Neat idea. I hope you get lots of tomatoes.


----------



## elevan (Jul 26, 2011)

ksalvagno said:
			
		

> Neat idea. I hope you get lots of tomatoes.


x2


----------



## Okie Amazon (Jul 26, 2011)

The plants look to be thriving that way. How about tomato production?


----------



## Rebbetzin (Jul 26, 2011)

Okie Amazon said:
			
		

> The plants look to be thriving that way. How about tomato production?

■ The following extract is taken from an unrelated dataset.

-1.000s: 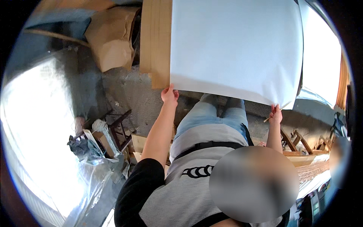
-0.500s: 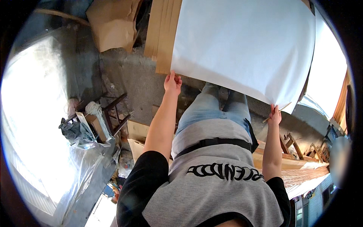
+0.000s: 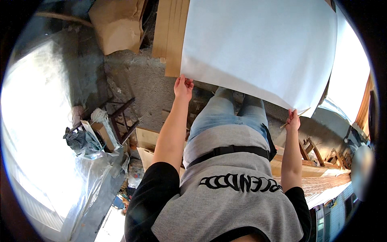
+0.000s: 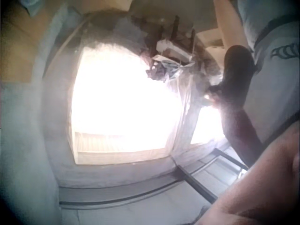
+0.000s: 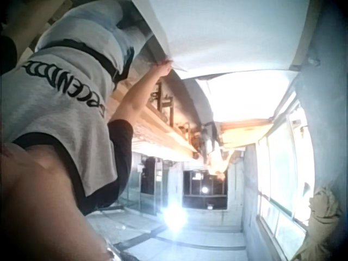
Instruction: The person repeatedly picks up a large white sheet from a stack, places it on a workbench, and separates it from an underlying brown sheet. The person then returns the white sheet to the stack and repeats the cycle.
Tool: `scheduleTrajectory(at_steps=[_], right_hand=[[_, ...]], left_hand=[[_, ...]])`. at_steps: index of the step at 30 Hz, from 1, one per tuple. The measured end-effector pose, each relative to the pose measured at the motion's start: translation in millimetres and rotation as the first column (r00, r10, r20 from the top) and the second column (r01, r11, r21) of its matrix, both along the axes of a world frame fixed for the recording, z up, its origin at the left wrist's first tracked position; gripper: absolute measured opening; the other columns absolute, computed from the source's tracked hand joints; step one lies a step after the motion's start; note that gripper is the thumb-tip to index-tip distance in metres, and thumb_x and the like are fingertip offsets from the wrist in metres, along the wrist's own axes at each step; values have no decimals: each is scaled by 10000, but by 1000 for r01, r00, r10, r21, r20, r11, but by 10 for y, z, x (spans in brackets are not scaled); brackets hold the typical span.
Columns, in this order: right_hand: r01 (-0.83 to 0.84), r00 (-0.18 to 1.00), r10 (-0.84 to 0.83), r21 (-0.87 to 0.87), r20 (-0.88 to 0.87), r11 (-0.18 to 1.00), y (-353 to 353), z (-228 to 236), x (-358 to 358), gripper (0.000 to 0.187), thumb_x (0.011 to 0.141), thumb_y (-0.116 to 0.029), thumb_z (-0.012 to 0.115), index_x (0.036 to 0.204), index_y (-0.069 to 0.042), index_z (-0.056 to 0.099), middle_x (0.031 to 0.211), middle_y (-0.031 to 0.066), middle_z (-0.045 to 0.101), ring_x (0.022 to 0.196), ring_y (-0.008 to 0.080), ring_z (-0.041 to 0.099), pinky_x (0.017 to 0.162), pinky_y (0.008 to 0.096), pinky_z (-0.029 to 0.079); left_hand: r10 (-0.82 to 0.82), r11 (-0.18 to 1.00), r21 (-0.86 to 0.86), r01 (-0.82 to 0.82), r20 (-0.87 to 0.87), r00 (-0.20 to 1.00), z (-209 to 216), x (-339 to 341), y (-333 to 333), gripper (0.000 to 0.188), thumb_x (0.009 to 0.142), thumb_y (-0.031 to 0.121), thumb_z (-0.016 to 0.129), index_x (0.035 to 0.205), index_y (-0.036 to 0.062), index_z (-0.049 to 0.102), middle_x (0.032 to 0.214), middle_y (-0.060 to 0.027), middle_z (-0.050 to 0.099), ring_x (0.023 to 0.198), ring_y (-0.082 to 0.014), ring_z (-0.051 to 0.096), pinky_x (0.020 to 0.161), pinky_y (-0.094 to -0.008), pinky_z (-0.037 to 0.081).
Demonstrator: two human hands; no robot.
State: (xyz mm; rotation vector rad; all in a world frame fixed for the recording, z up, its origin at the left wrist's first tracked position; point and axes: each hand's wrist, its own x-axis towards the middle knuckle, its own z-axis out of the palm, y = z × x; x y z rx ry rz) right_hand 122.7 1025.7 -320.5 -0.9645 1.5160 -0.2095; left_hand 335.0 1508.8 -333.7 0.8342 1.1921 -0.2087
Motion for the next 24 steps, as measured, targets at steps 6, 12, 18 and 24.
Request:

I have lots of flowers at the moment.  I hope they turn they turn to fruit.


----------



## Ms. Research (Jul 27, 2011)

Rebbetzin said:
			
		

> For years and years I have tried to grow tomatoes. And it is so hot and dry here that they are never very happy and don't produce many tomatoes. This year, I came up with what I am hoping will be a solution to the extreme heat and lack of humidity.
> 
> What I did was put my Tomato Plants in a wading pool with shade cloth over the top of them.
> 
> ...


Being from New Jersey, the Jersey Tomato State, I say congratulations.  A good tomato is hard to find that's why we grow ours in the backyard.  What type of tomato plants are you using?  They seem a little crowded and don't do well like that.  And the bottom leaves need to be trimmed off so that the plant can mature and start generating ripe fruit.   Really good move.  When my Better Half was living in Escondio California, he had six Rutgers tomato plants.  They are a larger variety and mature quickly.  Six separate planters and he also installed a cheese cloth dome.  Almost the same way as you have.  It worked.  Never had that sweet taste in California, but they were a good harvest.  Tomato plants need space.  They can not be crowded.  Wishing you more luck with those plants.


----------



## Rebbetzin (Jul 27, 2011)

Ms. Research said:
			
		

> Being from New Jersey, the Jersey Tomato State, I say congratulations.  A good tomato is hard to find that's why we grow ours in the backyard.  What type of tomato plants are you using?  They seem a little crowded and don't do well like that.  And the bottom leaves need to be trimmed off so that the plant can mature and start generating ripe fruit.   Really good move.  When my Better Half was living in Escondio California, he had six Rutgers tomato plants.  They are a larger variety and mature quickly.  Six separate planters and he also installed a cheese cloth dome.  Almost the same way as you have.  It worked.  Never had that sweet taste in California, but they were a good harvest.  Tomato plants need space.  They can not be crowded.  Wishing you more luck with those plants.


One is a Cherokee Purple and the other is called Celebrity. it is suppose to be good in the heat. There is only one tomato plant per pot. I suppose I could thin them out a bit. It will probably be fall before any fruit really sets. If I can keep them alive for the worst part of the summer, by Thanksgiving I should have some very nice tomatoes!


----------



## Ms. Research (Jul 27, 2011)

Rebbetzin said:
			
		

> Ms. Research said:
> 
> 
> 
> ...


These you will.  Don't forget to trim the bottom leaves.  Not necessary.


----------